Anyone familiar with this fish? I just got back from a local Asian supermarket and they didn't have any smelt (which is what I was looking for). Instead I picked up these fish labeled "Sisamo", they look like smelt although I've never heard of them before.


----------



## xpac

Hmm, I threw a 6" "sisamo" into my tank which is bigger than my largest pygo who is about 5". Almost instantly they ripped right into







it so they seem to like it.

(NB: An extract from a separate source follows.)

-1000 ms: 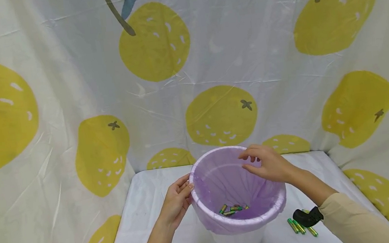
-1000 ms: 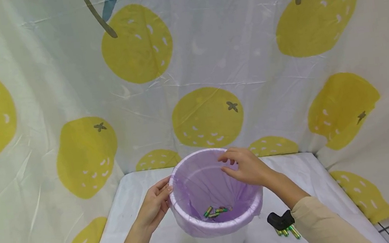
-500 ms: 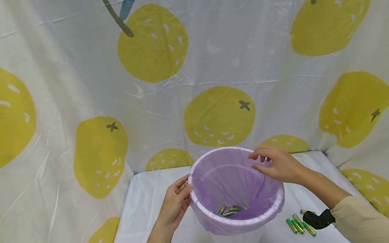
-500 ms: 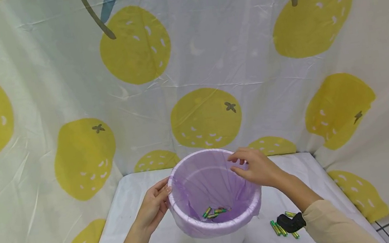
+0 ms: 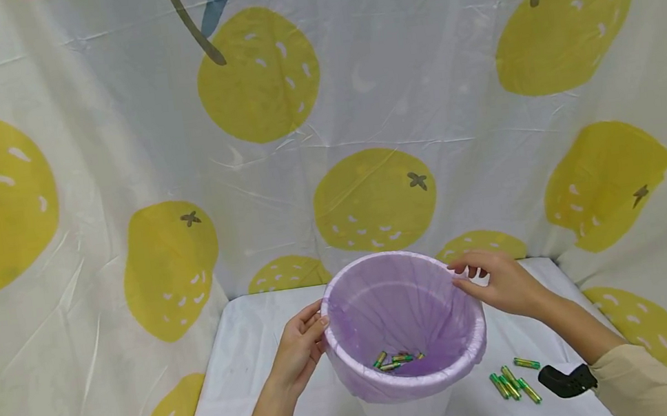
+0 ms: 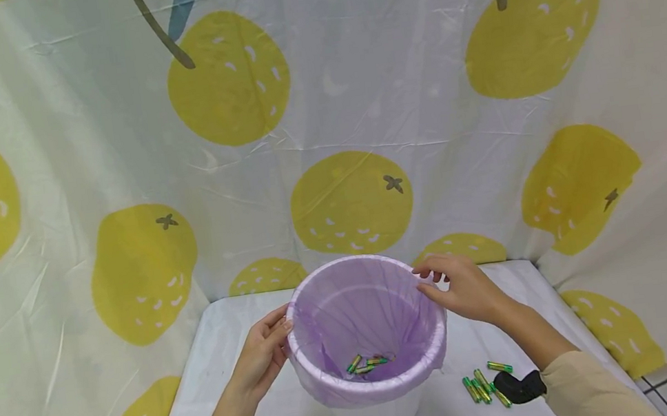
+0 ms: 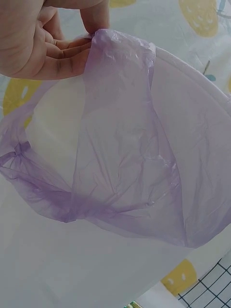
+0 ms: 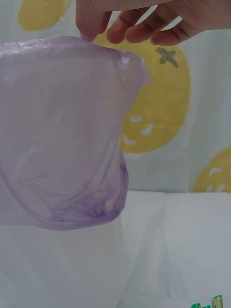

Hopefully this is a nutritious food for them?


----------



## xpac

For the pic lovers, here's the BEFORE pic


----------



## xpac

and the AFTER.....


----------



## User

:laugh:


----------



## MR.FREEZ

3.16 for all that, doesnt seem to bad


----------



## xpac

mr.freez said:


> 3.16 for all that, doesnt seem to bad


 Yeah it's a great deal, and my P's LOVE this stuff. I gave them another one today without the head, and within 2 minutes they ate the ENTIRE thing. The only problem with these fish is that they stink (even when frozen). One of my roommates mentioned last night that something smelled like....well I won't repeat what he said since there are females on this site now and then but I'm sure you can figure it out...


----------



## hyphen

i don't see why it wouldn't be nutritious. you can be our guinea pig. use the sisamo fish as a staple for a few months then report back P if your ps die, then we'll know not to use it! haha, just messin with you.


----------



## shutter13

hyphen said:


> i don't see why it wouldn't be nutritious. you can be our guinea pig. use the sisamo fish as a staple for a few months then report back P if your ps die, then we'll know not to use it! haha, just messin with you.


 lol they'll probaly grow 6'' in a week


----------